Wednesday, May 26, 2010

The Indictment of President George W. Bush

I'm not, nor ever have been a Bush hater. I didn't vote for him, but I don't think he was some loon running amok. The Iraq War wasn't a net positive, but I understand the impetus and the seemingly necessity of taking care of rogue nations. Nevertheless, from a more fundamental point of view President Bush was a disaster. At a time when our nation needed (and could afford) fiscal/domestic leadership, he flushed it down the toilet.

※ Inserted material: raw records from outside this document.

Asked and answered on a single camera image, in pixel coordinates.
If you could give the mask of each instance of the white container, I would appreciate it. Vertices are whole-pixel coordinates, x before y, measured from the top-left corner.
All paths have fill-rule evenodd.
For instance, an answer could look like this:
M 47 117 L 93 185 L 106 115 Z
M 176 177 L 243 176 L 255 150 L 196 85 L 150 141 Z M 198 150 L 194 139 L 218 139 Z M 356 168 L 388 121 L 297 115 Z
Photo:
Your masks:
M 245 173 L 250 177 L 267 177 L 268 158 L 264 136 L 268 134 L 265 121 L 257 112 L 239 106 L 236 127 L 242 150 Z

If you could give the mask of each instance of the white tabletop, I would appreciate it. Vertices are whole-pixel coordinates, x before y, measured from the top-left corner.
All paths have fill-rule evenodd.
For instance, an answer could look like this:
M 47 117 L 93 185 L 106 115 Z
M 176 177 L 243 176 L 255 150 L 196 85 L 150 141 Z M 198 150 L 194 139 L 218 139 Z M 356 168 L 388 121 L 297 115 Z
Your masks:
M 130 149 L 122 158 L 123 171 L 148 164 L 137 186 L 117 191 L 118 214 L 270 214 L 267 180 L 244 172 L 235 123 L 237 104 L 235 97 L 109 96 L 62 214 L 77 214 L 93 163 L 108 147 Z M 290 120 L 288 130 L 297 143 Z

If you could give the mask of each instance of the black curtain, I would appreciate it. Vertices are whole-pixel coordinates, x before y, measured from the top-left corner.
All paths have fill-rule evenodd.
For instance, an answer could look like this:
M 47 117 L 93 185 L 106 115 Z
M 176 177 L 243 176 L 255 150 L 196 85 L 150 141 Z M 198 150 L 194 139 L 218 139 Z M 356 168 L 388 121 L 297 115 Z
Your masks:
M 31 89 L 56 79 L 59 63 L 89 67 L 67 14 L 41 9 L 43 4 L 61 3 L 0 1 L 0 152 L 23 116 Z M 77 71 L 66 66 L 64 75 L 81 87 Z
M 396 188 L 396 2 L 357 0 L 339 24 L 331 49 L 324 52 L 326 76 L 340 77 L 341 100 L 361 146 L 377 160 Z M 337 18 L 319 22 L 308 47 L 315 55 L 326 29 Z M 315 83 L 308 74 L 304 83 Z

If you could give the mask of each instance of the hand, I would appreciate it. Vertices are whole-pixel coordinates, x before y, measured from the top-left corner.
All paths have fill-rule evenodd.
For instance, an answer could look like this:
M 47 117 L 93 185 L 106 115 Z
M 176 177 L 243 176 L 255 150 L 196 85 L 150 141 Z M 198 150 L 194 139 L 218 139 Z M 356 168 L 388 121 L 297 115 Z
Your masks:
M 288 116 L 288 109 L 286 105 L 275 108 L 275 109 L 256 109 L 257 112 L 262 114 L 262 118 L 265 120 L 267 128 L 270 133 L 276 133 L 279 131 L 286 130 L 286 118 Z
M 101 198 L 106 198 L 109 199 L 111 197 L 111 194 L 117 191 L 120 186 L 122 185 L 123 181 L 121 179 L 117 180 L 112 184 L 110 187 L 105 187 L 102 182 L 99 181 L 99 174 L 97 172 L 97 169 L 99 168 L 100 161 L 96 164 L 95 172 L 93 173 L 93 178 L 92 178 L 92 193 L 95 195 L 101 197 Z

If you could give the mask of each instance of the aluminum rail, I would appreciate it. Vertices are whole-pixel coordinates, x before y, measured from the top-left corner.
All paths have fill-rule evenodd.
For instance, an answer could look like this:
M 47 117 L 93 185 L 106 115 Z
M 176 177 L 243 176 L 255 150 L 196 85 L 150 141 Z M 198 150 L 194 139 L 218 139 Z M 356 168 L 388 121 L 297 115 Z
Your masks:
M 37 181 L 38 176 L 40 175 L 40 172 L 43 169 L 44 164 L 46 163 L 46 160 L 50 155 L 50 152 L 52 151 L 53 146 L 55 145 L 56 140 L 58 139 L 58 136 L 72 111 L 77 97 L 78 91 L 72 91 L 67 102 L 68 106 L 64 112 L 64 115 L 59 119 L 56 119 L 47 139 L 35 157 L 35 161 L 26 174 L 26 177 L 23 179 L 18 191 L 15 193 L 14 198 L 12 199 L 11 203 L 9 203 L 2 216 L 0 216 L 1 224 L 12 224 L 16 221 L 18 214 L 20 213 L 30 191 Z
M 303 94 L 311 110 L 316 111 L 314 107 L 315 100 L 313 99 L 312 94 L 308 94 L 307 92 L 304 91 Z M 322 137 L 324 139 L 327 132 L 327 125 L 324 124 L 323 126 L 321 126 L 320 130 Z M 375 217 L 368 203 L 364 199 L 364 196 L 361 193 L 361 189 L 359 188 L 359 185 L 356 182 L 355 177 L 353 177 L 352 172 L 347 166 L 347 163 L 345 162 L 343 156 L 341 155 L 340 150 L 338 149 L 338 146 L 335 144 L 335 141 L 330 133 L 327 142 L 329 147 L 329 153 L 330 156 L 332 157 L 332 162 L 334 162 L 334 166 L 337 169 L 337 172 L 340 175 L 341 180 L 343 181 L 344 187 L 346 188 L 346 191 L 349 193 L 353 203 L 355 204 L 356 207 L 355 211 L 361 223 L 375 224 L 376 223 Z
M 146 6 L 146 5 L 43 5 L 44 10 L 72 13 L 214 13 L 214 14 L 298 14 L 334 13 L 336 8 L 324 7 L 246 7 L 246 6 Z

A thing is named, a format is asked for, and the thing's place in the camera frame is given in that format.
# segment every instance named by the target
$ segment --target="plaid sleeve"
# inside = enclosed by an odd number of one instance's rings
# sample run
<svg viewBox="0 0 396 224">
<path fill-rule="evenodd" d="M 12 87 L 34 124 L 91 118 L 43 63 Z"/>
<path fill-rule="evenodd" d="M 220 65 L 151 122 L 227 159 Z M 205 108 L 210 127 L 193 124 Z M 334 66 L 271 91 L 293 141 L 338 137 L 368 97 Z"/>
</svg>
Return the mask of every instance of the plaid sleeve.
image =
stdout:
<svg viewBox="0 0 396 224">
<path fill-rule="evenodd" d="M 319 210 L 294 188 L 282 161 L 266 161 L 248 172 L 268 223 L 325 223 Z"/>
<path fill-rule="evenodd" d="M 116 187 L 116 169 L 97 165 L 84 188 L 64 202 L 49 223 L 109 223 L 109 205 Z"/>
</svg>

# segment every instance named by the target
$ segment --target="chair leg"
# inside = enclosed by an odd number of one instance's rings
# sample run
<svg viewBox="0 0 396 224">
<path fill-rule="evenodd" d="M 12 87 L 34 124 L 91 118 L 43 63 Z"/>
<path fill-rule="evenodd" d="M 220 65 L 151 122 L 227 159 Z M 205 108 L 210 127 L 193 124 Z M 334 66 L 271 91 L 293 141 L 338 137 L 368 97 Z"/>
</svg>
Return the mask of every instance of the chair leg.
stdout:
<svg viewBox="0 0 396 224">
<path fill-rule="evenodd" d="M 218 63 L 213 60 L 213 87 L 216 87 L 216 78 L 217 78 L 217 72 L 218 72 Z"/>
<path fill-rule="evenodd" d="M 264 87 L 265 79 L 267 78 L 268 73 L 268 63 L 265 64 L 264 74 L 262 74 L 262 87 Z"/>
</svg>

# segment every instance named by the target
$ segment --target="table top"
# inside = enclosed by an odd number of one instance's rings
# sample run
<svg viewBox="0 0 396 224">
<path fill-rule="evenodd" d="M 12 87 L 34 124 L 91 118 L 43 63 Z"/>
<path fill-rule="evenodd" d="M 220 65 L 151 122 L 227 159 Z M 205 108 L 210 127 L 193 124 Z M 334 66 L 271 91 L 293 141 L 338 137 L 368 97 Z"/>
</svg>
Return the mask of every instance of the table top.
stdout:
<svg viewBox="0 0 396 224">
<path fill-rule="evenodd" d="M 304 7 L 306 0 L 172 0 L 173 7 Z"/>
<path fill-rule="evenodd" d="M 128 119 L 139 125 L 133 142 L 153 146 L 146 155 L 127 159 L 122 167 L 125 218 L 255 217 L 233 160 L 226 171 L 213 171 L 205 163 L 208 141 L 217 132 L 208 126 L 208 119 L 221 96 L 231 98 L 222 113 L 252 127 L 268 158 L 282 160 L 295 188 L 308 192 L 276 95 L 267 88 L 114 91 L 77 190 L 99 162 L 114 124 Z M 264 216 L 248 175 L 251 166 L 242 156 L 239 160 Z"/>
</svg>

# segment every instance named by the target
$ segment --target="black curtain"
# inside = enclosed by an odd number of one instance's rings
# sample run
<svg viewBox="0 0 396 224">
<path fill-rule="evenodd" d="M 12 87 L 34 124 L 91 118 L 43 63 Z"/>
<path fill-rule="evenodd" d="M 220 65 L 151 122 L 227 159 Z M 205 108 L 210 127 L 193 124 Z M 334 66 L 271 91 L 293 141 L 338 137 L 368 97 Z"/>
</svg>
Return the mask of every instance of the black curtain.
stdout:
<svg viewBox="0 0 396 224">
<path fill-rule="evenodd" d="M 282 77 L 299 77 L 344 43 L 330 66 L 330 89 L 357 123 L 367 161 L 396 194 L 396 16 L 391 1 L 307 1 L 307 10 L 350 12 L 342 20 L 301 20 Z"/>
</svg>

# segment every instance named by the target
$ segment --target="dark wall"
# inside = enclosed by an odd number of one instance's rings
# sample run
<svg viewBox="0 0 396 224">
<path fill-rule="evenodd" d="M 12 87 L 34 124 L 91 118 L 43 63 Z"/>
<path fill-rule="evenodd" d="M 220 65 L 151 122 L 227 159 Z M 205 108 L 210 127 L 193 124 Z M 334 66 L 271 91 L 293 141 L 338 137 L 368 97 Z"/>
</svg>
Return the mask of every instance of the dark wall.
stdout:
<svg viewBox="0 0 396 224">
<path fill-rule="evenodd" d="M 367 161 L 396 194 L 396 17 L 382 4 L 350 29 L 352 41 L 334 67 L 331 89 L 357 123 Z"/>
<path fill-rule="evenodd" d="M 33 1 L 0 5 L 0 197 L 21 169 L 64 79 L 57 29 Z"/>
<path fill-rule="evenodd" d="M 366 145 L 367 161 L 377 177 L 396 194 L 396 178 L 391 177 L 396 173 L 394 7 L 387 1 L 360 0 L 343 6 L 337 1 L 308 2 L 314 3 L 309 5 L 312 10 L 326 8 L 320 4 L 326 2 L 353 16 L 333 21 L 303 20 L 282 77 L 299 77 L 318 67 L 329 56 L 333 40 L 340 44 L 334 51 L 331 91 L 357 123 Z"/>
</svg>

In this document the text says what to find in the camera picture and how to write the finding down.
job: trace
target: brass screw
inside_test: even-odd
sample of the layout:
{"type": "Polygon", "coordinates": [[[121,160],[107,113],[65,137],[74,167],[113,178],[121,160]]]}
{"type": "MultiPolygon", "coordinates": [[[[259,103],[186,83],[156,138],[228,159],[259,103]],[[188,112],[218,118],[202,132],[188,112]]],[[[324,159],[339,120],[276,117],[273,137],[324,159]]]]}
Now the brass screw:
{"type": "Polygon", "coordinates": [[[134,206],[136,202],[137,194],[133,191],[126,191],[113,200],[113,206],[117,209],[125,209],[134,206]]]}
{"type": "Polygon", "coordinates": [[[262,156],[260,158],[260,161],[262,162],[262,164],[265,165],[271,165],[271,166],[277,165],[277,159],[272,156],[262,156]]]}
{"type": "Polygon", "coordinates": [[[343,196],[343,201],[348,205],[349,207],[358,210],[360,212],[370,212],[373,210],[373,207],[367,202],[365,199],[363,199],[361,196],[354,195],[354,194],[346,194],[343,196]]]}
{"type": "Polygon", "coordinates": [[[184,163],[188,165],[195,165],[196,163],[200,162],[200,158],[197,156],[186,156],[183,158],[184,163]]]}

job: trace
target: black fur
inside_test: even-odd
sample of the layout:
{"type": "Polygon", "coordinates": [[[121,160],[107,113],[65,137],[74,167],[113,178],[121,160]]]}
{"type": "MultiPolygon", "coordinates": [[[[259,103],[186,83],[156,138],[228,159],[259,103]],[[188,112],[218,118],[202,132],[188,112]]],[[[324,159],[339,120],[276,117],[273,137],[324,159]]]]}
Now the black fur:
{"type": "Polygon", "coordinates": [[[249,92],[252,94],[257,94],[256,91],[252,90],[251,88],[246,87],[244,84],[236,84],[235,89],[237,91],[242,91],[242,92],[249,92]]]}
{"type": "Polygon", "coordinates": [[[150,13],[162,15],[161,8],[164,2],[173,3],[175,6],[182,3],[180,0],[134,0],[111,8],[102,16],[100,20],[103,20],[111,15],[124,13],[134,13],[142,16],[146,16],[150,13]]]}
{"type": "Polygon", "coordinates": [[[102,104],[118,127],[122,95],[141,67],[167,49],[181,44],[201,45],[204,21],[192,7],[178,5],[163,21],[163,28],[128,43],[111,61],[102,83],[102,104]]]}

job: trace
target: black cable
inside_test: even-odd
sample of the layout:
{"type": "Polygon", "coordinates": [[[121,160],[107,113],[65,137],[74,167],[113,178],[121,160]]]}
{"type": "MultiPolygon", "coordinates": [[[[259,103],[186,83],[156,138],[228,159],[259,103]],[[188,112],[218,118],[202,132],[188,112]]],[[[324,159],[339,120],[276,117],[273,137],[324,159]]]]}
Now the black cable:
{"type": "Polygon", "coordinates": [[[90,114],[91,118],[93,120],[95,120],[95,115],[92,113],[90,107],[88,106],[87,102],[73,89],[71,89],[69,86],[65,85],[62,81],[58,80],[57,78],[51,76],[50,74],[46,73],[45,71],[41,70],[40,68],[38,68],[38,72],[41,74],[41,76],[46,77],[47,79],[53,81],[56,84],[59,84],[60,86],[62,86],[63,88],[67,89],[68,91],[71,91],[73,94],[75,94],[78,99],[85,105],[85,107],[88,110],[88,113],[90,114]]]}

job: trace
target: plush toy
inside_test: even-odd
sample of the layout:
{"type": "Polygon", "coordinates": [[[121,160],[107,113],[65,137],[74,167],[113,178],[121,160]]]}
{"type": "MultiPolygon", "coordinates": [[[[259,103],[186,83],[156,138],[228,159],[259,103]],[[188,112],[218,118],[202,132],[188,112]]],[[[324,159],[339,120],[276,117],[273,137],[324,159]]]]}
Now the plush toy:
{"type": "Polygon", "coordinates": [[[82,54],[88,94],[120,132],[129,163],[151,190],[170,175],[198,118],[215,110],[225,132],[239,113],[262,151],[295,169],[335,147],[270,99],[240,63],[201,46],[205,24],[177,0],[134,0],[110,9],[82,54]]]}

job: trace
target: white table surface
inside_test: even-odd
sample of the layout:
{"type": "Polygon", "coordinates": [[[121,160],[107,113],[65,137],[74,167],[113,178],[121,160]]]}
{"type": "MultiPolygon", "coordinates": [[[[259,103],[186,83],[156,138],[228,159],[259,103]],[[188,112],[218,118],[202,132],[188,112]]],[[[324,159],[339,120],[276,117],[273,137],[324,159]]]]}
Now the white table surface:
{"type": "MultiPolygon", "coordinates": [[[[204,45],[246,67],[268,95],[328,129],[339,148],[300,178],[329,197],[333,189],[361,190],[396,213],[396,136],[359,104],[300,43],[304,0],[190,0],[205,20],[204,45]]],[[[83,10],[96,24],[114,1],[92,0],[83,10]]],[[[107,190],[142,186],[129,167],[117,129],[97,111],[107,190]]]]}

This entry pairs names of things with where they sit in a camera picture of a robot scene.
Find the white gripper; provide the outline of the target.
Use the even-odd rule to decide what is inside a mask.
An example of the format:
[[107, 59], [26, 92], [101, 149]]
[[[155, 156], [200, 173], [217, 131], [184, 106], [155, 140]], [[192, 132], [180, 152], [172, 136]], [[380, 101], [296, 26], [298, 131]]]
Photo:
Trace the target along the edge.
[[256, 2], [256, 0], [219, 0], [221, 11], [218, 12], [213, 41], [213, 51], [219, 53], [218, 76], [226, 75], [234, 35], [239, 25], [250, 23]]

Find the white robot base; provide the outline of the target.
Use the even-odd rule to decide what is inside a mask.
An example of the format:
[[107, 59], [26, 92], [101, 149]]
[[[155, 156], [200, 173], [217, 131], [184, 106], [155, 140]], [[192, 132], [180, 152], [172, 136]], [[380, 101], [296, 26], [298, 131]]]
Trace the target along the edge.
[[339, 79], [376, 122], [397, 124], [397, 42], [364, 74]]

As the Mr. Douthat points out in a response to Mr. Mead's excellent post:
In hindsight, I suspect, the most damning judgment on the politics of the 2000s will be that our leaders (well, many of them, at least) misjudged how long they had before the fiscal crunch arrived. It was understood, throughout the decade, that once the baby boomers retired there would have to be an era of belt-tightening and fiscal retrenchment — but that moment still seemed a long (or at least a medium) way off, and the problem of the entitlement system’s sustainability seemed like it could wait for the late 2010s or early 2020s.
He goes on to say:
Looking backward, though, it’s very bad news for the legacy of George W. Bush, whose fiscal record looks much more irresponsible in the cold light of hindsight than it did while he was in the White House. For a time, Bush’s hope for rehabilitation seemed to rest on the possibility of a decent outcome in Iraq, but now I suspect that even that won’t be enough to rescue his reputation: Both right and left bear responsibility for letting the 2000s slip away, but Bush was the decider, and his budgetary decisions look worse and worse with every passing day.
Alas.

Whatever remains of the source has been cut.